> **WORK INSTRUCTIONS**: Copy out each line of the entries below in which the string "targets" appears.
========
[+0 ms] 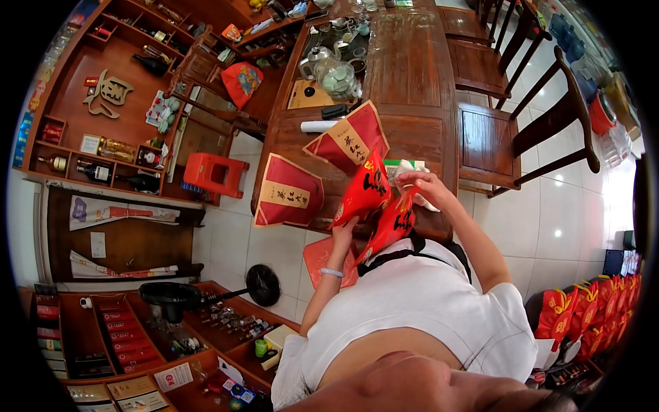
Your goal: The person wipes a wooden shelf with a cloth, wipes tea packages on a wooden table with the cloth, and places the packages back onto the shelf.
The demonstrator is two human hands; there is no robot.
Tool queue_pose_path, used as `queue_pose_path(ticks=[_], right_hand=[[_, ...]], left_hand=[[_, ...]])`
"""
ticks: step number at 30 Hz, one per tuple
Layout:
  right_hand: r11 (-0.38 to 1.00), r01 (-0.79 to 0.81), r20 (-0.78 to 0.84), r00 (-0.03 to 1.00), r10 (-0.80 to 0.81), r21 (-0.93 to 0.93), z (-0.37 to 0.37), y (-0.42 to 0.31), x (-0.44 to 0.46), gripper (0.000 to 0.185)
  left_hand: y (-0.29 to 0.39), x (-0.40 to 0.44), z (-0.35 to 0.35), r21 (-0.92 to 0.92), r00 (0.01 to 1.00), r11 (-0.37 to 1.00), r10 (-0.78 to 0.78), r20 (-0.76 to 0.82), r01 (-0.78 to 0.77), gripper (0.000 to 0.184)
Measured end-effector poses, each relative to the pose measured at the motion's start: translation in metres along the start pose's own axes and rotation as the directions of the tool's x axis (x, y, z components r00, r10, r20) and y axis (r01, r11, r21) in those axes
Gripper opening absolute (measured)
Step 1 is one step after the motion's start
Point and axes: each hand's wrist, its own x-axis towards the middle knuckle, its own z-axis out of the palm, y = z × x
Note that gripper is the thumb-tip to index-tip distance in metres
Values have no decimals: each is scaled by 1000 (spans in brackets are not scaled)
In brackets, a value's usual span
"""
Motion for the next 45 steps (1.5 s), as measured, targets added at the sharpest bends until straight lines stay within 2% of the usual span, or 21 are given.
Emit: queue_pose_path(ticks=[3, 6, 13, 15, 16, 18, 19, 21, 22, 23, 25, 27, 28, 30, 31, 33, 37, 39, 43, 45], right_hand=[[995, -89, 78, 993, 84, 53, -3, -4, -8, 57], [995, -99, 109, 989, 99, -2, -5, -8, -12, 60], [990, -141, 176, 975, 138, 5, 10, -21, -10, 59], [971, -168, 142, 971, 192, -169, 10, -16, -7, 49], [971, -168, 142, 971, 192, -169, 9, -13, -4, 49], [925, -17, 204, 974, 102, -380, 10, -11, 2, 36], [925, -17, 205, 973, 103, -380, 13, -12, 4, 36], [913, -146, 90, 977, 193, -380, 23, -20, 8, 28], [913, -146, 91, 977, 194, -380, 30, -27, 10, 28], [906, -333, -81, 943, 323, -260, 37, -35, 12, 26], [866, -488, -230, 860, 456, -108, 38, -35, 17, 25], [964, -204, -149, 972, 180, -170, 29, -16, 28, 25], [964, -204, -148, 973, 179, -170, 24, -12, 33, 25], [907, -127, -101, 991, 94, -402, 13, -7, 45, 27], [907, -126, -100, 991, 93, -402, 10, -4, 50, 27], [798, 91, 14, 995, -104, -595, 7, -3, 58, 28], [861, 3, 7, 1000, 0, -509, 11, -13, 68, 29], [910, -168, -41, 985, 165, -380, 14, -17, 72, 29], [883, -51, 21, 997, 69, -467, 12, -11, 84, 28], [862, 5, 24, 1000, 9, -508, 12, -8, 88, 28]], left_hand=[[3, -7, 1, -21, 998, 998, 67, 11, -67, 22], [9, -13, 0, -33, 1000, 999, -7, 22, 7, 23], [4, -10, 0, -61, 999, 998, 0, 33, 2, 22], [3, -10, 1, -67, 1000, 998, 2, 23, 0, 22], [2, -10, 1, -67, 1000, 998, 2, 23, 0, 22], [-3, -9, 0, -59, 1000, 998, 25, 12, -25, 22], [-8, -7, -3, -59, 1000, 998, 25, 11, -24, 22], [-15, -3, -8, -95, 998, 993, -61, 26, 63, 21], [-12, -4, -7, -96, 998, 993, -60, 25, 62, 21], [-10, -4, -5, -48, 998, 997, -61, -9, 60, 20], [-17, 0, -5, 0, 997, 998, -58, -43, 58, 19], [-34, 8, -8, -187, 997, 980, 71, -12, -72, 17], [-25, 4, -6, -186, 997, 980, 72, -12, -73, 17], [-11, -4, -5, -119, 999, 992, -44, -9, 42, 18], [-10, -4, -5, -119, 999, 992, -43, -9, 42, 18], [-10, -4, -7, 22, 997, 997, -76, 6, 76, 20], [-26, 4, -12, 54, 998, 997, -54, -14, 55, 22], [-30, 4, -13, -43, 998, 998, 54, 36, -52, 22], [-32, 5, -17, -100, 997, 994, 43, 71, -36, 22], [-30, 5, -17, -90, 991, 991, 103, 86, -95, 22]])
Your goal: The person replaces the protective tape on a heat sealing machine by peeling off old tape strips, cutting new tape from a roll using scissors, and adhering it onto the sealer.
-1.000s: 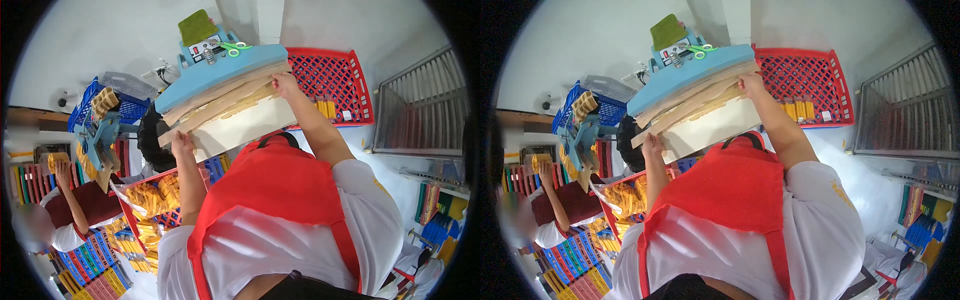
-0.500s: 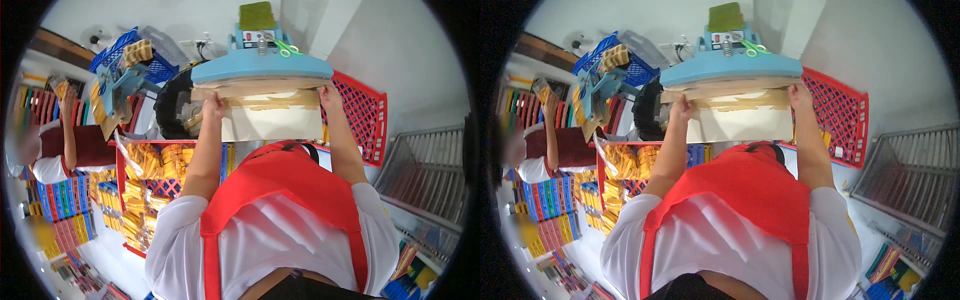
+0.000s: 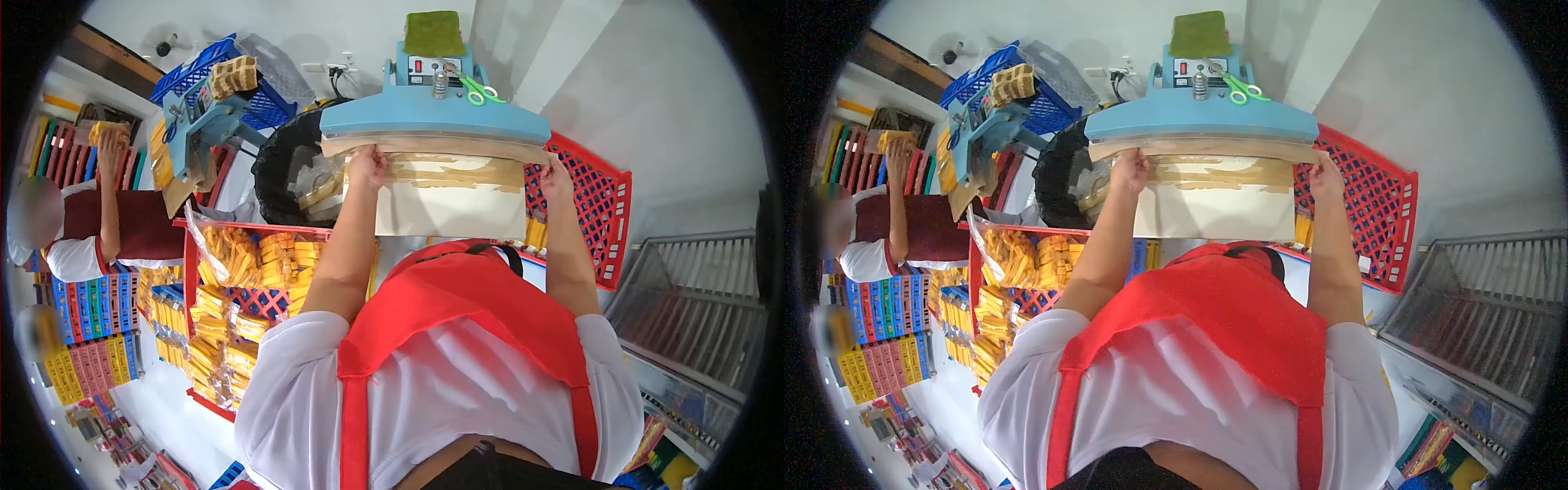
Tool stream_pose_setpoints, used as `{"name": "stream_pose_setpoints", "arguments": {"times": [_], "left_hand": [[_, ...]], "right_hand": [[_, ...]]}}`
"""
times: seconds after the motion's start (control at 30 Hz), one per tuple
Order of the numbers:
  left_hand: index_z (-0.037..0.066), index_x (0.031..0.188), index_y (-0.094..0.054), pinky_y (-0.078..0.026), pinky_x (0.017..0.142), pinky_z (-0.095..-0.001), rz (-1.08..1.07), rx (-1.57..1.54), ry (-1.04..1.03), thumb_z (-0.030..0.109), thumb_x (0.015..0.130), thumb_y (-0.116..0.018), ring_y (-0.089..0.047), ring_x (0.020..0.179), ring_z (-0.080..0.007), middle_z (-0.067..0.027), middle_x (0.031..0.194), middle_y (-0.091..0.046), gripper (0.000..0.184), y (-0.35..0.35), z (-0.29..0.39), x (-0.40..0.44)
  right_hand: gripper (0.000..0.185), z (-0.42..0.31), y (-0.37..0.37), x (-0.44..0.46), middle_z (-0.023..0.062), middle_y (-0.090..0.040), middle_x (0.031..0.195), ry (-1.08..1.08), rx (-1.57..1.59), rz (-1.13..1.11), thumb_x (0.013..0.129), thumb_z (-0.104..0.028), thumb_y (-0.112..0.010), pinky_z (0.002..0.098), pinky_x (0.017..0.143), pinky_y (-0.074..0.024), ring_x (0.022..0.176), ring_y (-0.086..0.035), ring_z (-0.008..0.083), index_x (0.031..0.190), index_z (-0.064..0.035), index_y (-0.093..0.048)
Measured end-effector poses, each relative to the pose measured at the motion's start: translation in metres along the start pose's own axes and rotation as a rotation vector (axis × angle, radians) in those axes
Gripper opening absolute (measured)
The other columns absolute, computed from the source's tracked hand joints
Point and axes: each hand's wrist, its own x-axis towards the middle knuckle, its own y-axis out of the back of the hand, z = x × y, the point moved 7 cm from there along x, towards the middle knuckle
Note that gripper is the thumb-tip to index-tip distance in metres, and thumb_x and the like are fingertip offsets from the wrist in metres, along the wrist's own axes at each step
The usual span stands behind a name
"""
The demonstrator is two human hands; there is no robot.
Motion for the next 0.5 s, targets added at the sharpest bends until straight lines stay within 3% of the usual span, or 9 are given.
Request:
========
> **SOLUTION TO THIS TASK**:
Motion for the next 45 steps (1.5 s), as measured, targets added at the sharpest bends until straight lines stay within 2% of the usual span, or 21 are given.
Motion for the next 0.5 s, targets added at the sharpest bends until straight lines stay within 3% of the usual span, or 9 are given.

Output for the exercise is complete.